最大瞬間風速最大値の風向はキーstation.max_gust.max_gust_daily_dirで取得し, 最大風速の風向と同じく東西南北で置き換えます.
最大瞬間風速にも最大値起時があります.
次は最高気温です.
観測時刻を得るキーは以下になります.
キー | 詳細 |
---|---|
station.max_temp.year | 年 |
station.max_temp.month | 月 |
station.max_temp.day | 日 |
station.max_temp.hour | 時 |
station.max_temp.minute | 分 |
最高気温のキーはstation.max_temp.temp_daily_maxになります.
最高気温きも起時があり, 以下のキーで得られます.
キー | 詳細 |
---|---|
station.max_temp.temp_daily_max_time_hour | 時 |
station.max_temp.temp_daiky_max_time_minute | 分 |
最高気温のデータ群には「前日比」のキーがあり, station.max_temp.temp_daily_max_diff_to_yesterdayで得られます.
今回は使っていませんが平年差もあります.
最後に「テキスト」アクションで体裁を整えます.
今回は前日比が時間帯によって値がない場合があるため,
- 値がない
- 前日比が非負
- 前日比が負
の場合で体裁を変え, 値がある場合は最高気温の表示の後ろに表記するようにしています.

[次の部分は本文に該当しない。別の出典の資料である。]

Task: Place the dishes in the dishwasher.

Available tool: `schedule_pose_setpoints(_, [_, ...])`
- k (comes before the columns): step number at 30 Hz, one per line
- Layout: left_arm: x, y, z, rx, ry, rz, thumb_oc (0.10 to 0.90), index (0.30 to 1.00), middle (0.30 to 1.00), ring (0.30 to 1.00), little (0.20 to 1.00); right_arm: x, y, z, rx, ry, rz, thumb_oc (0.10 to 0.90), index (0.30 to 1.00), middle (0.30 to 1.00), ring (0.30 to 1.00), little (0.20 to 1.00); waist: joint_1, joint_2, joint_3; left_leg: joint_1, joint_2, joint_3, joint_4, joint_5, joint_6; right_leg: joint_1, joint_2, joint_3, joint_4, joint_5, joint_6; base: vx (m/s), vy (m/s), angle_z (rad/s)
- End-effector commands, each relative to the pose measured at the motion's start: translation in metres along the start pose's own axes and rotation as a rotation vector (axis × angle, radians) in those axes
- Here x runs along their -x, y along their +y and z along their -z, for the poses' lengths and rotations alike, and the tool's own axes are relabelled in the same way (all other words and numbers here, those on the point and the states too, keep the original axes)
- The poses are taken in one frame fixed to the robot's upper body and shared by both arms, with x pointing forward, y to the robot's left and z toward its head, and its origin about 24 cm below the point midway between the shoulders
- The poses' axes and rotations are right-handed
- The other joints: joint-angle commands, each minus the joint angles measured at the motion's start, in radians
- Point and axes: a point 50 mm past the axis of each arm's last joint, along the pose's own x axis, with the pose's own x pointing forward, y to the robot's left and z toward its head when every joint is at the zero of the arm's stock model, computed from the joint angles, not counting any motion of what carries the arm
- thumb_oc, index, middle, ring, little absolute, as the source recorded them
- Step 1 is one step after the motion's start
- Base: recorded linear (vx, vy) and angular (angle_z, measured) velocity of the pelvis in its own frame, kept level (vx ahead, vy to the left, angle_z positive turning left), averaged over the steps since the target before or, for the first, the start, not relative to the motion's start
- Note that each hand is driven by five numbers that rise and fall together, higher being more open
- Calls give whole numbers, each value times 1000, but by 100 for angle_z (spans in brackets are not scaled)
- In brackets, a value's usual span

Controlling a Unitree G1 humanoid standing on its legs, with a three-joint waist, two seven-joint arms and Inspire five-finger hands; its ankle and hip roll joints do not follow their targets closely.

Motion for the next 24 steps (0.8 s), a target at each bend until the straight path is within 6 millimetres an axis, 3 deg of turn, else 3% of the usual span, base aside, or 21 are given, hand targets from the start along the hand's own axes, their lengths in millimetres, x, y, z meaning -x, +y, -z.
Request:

最低気温については最高気温の場合でキーの"max"を"min"に変えるだけなので省略します.
最後にすべての結果を表示させて終わりです.
実行
結果は画像の通りです.
〆
毎度変数に置くのが煩わしいですが, ここまでの数をマジック変数のまま扱う方がもっとややこしいので仕方ないですね.
このサービス(アメダス)は更新時点での記録であり、天気予報ではないので注意です.